Creative tax reliefs support 1917 Oscars success

As World War I epic 1917 bagged three Oscars, sweeping the board in the crafts categories, HMRC revealed the film is one of thousands to have benefited from tax breaks for the creative sector

According to British Film Institute (BFI) figures, 2019 saw the highest ever spend on film and high-end TV production in the UK at more than £3.6bn.

Since 2007, when the current creative tax reliefs for films started, more than 5,000 claimants have benefitted. BFI research suggests that every £1 given in tax relief in the UK generates more than £7 in return for the UK economy.

Epic war film 1917, directed by Sam Mendes, cost an estimated £90m (£61m) to make and has taken $288m in global ticket sales since it was released last December.

Pippa Harris, a producer on 1917, said: ‘The UK film and high-end TV tax reliefs have been absolutely crucial [both] in terms of supporting the UK production industry. On 1917 alone, we were able to give employment to over 1,200 crew and more than 1,000 cast, stunt performers and supporting artists.

‘As well as the direct employment a major film creates, there is also a large economic benefit for the regions where shooting takes place. In the case of 1917, we shot across the UK in 12 separate locations, from Glasgow down to Salisbury Plain.’

As well as live action movies animation specialists such as Oscar-winning studio Aardman, known for Wallace & Gromit and Shaun the Sheep, have also used film and animation tax reliefs.

Kerry Lock, finance director of Aardman, said: ‘These reliefs are often a key part of financing and some projects simply would not have been produced had they not been available.
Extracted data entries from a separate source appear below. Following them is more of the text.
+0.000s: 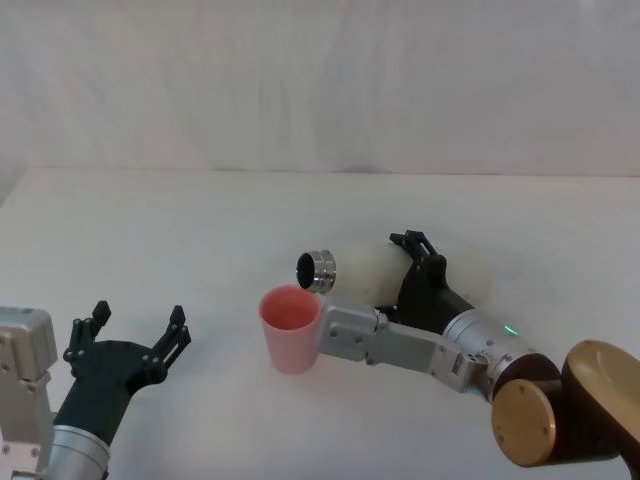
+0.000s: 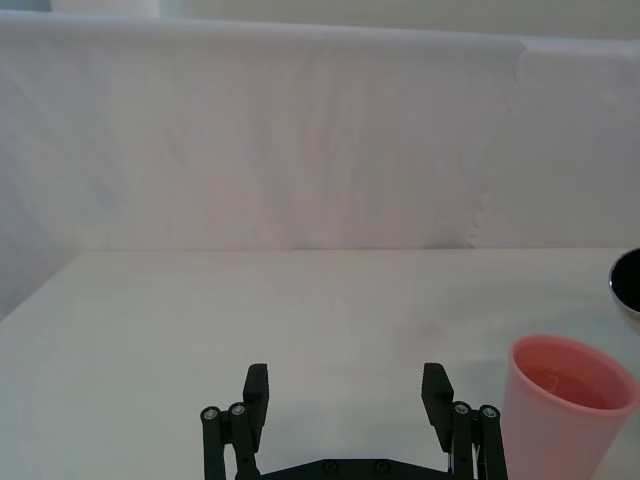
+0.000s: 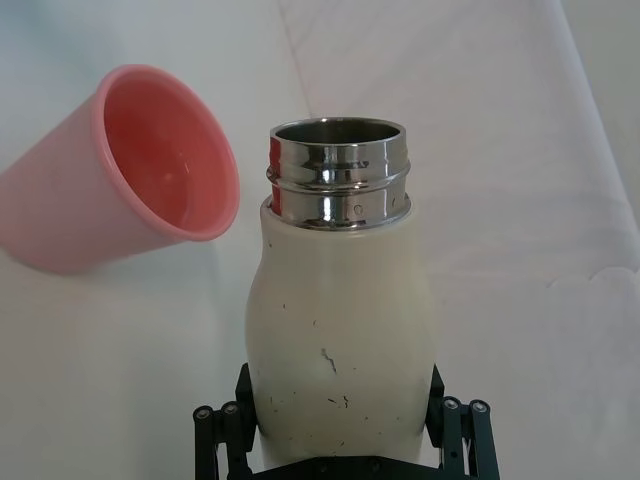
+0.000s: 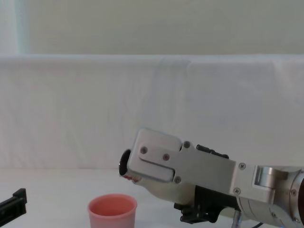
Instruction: Grasp the thermos with one hand and pour water into the cup lid.
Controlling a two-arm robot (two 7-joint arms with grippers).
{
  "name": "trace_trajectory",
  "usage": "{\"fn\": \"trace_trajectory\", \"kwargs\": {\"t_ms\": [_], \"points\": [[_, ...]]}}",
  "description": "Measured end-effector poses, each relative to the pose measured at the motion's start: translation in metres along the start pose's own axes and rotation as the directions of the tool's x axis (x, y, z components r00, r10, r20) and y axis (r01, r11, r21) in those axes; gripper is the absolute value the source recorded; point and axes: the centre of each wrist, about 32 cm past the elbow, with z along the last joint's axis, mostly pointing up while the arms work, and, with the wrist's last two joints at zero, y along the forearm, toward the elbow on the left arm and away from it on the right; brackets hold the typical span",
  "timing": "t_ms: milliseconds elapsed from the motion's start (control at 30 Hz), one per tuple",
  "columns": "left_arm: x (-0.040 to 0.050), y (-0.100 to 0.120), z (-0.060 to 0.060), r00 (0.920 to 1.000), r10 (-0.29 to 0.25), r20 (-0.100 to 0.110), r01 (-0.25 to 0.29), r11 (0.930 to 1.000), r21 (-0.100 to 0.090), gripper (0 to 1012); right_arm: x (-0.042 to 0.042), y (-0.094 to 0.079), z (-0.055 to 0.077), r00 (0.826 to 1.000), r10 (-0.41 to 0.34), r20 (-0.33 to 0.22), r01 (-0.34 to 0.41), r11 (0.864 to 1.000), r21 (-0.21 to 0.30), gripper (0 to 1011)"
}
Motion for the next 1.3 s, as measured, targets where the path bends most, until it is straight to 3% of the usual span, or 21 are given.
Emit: {"fn": "trace_trajectory", "kwargs": {"t_ms": [1300], "points": [[0.0000, 0.000, 0.000, 1.0000, 0.000, 0.000, 0.000, 1.0000, 0.000, 1001, -0.0008, 0.011, 0.006, 0.988, -0.015, 0.155, 0.022, 0.999, -0.043, 957]]}}
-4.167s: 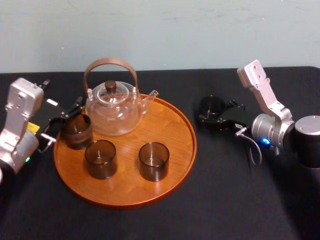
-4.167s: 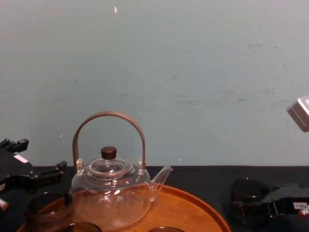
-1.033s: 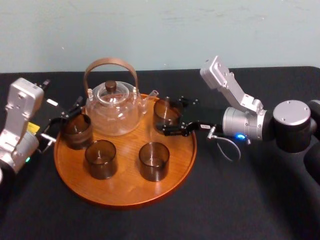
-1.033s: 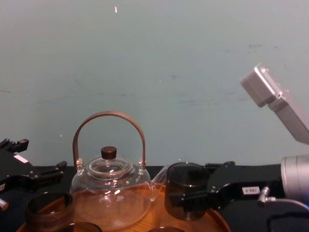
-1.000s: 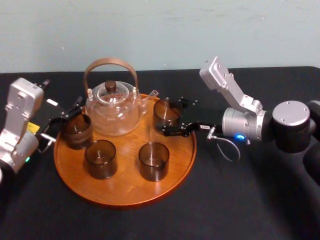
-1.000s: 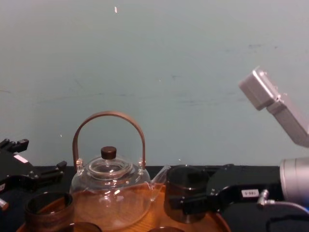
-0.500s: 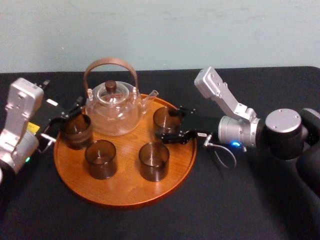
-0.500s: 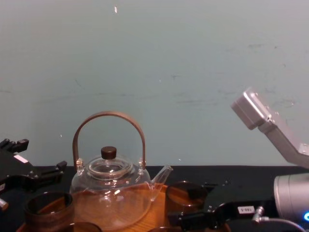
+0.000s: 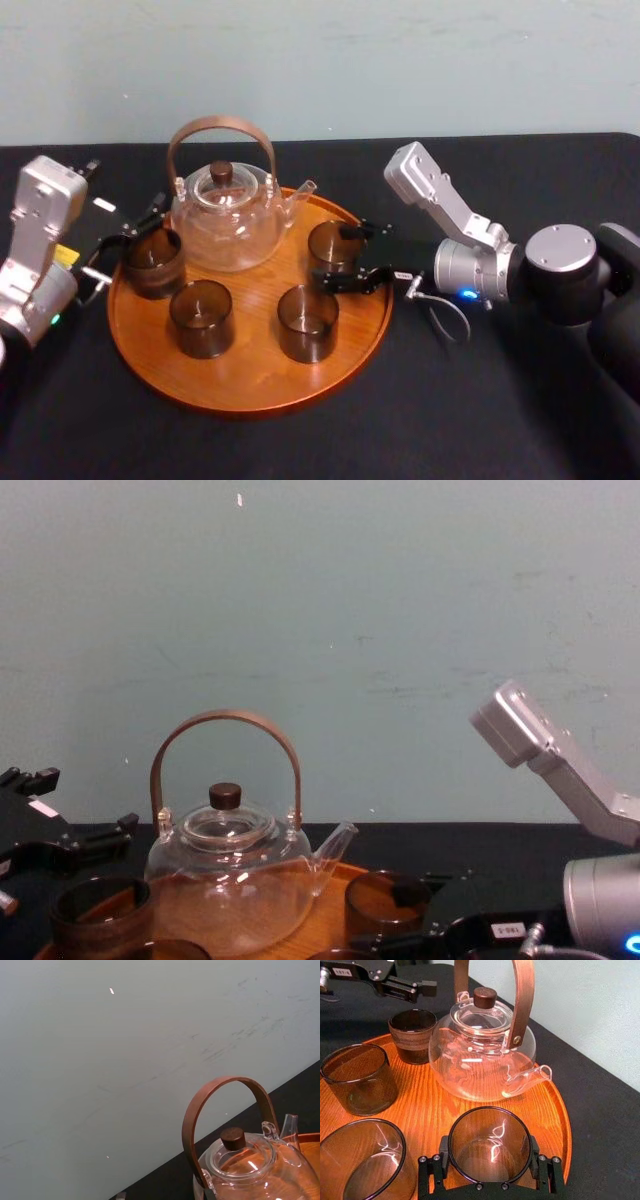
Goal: Pick up the glass from the table and place it on the tray.
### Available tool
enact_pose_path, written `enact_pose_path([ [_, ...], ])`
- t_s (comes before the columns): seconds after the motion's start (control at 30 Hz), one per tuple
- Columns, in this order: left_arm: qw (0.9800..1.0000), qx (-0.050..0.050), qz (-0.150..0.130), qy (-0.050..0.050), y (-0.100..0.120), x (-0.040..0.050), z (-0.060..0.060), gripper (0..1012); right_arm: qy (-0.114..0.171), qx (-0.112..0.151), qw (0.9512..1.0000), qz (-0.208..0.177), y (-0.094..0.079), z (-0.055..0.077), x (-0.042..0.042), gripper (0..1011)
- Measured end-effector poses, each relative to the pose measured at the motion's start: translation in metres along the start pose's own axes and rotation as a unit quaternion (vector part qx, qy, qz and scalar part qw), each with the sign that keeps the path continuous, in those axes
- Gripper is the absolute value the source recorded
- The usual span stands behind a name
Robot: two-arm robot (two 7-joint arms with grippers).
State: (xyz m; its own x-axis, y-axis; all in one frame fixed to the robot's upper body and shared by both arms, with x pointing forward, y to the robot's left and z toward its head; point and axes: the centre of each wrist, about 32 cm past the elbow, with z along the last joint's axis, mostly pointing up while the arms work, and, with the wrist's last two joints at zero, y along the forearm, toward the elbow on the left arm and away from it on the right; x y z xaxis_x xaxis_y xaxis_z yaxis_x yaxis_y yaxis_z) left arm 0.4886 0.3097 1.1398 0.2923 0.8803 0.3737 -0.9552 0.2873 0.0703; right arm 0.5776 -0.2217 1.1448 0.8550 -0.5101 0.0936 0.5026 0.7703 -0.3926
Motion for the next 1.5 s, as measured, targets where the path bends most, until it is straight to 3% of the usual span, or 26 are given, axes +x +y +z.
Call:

This helps us to continue to produce in the UK and develop and nurture talent.’

As well as film, animation and high-end TV reliefs, the government offers creative tax reliefs for certain children’s television programmes, video games, theatrical productions, orchestral concerts, or museum or gallery exhibitions.

Accountancy firm sponsorship deal

In a separate initiative to support the creative arts, HW Fisher has signed a partnership with Curtis Brown Creative to fund a scholarship to support fledgling TV drama writers. 

The programme will allow one writer of limited financial means to join the inaugural writing an original TV drama serial course, starting in March.

The course is led by screenwriter, playwright and former Birkbeck Professor Colin Teevan and will include five industry masterclasses, with participants including a BBC commissioner and the producer of TV hit Peaky Blinders.

Andrew Subramaniam, HW Fisher partner, said: ‘We are proud to work with a wide variety of creatives at all stages of their careers. We have been working with Curtis Brown Creative for a number of years, sponsoring their novel writing courses, and are delighted that two of our previous HW Fisher scholars have gone on to receive major book deals for their debut novels.

'We are excited to support this new course and to hear the TV drama ideas that our successful recipient will create.’